#### WHAT IS EXPECTED
If a line of the data below contains the string "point", count it, then state the total alone.

#### DATA SHOWN
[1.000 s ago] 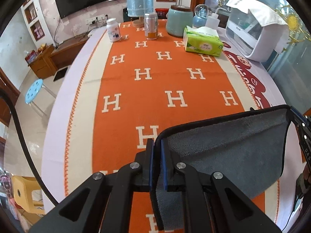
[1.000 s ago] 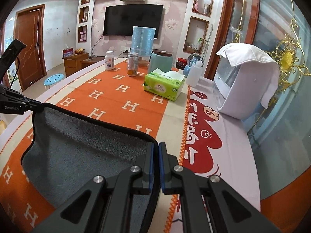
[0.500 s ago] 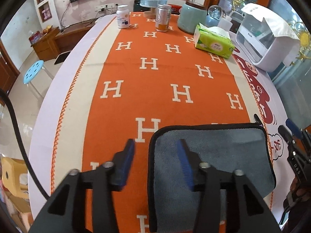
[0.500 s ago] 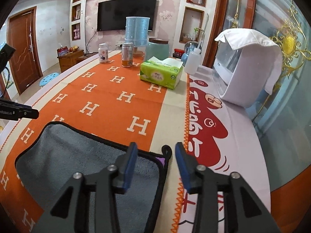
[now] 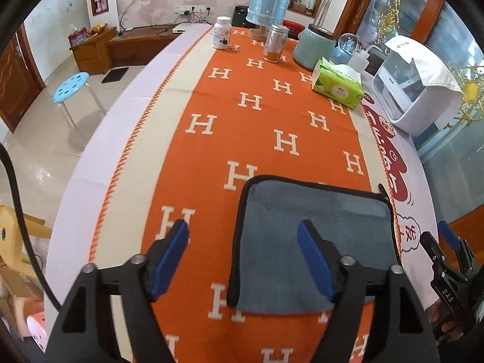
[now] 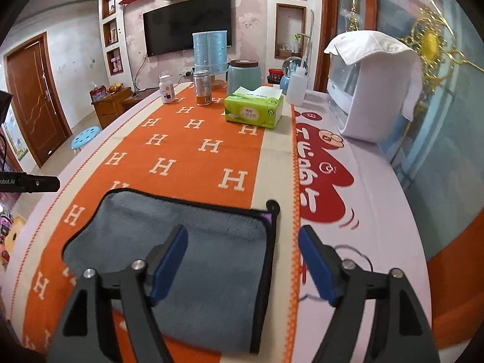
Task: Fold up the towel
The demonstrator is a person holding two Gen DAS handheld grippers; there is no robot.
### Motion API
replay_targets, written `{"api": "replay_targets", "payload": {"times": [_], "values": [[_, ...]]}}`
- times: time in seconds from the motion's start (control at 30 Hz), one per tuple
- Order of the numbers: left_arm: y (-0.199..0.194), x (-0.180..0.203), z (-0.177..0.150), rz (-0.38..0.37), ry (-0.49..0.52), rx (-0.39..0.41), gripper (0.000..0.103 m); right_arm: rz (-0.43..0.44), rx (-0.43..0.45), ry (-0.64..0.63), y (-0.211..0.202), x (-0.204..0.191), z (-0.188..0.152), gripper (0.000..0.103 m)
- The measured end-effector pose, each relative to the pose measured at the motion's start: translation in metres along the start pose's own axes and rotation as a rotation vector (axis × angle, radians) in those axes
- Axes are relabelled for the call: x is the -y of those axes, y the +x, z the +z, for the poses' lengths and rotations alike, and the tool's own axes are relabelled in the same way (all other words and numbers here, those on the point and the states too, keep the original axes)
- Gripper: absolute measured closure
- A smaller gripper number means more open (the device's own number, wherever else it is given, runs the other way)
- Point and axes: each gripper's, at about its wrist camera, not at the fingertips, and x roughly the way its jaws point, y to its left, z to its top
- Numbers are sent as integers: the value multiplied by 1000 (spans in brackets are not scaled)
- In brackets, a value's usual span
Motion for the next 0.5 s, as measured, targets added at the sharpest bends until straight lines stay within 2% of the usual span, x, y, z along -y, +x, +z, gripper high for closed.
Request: {"api": "replay_targets", "payload": {"times": [0.07, 0.13, 0.27, 0.5], "values": [[-13, -1, -8, -2, 8, 9, 16, 12, -1, 9, -12, -2, -6, 20], [-25, -1, -19, 4, 15, 13, 12, 22, -5, 22, -23, -2, -12, 11], [-50, 0, -42, 16, 35, 29, 5, 32, -16, 38, -48, -5, -28, 1], [-84, 4, -89, 20, 42, 34, 2, 26, -68, 88, -86, -12, -58, 0]]}}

#### WRITTEN REPLY
2